→ **How to complete this task**
Your task is to reproduce exactly the lines from the one containing "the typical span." through the last line below, both ends included, and nothing else, with no pictures.

***** Provided material

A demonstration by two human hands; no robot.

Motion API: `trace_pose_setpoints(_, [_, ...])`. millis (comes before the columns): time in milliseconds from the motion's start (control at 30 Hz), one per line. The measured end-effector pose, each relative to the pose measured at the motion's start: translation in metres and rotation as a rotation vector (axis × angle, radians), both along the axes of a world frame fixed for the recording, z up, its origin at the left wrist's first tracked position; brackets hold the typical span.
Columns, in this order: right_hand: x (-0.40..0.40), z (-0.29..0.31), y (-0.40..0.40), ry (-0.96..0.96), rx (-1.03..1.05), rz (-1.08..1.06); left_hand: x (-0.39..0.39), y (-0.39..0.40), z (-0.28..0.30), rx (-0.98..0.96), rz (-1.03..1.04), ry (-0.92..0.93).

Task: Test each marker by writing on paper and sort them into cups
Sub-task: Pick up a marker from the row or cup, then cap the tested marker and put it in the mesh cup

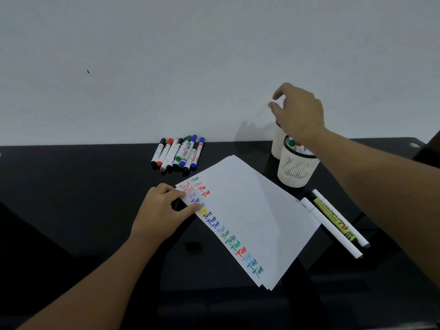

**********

→ **Output**
Motion API: `trace_pose_setpoints(_, [_, ...])`. millis (comes before the columns): time in milliseconds from the motion's start (control at 30 Hz), one per line. The measured end-effector pose, each relative to the pose measured at the motion's start: translation in metres and rotation as a rotation vector (axis × angle, radians), both along the axes of a world frame fixed for the recording, z up, its origin at the left wrist's first tracked position; brackets hold the typical span.
Columns, in this order: right_hand: x (-0.40..0.40), z (-0.29..0.31), y (-0.40..0.40), ry (-0.96..0.96), rx (-1.03..1.05), rz (-1.08..1.06); left_hand: x (-0.39..0.39), y (-0.39..0.40), z (-0.28..0.30), rx (-0.98..0.96), rz (-1.03..1.04), ry (-0.92..0.93).

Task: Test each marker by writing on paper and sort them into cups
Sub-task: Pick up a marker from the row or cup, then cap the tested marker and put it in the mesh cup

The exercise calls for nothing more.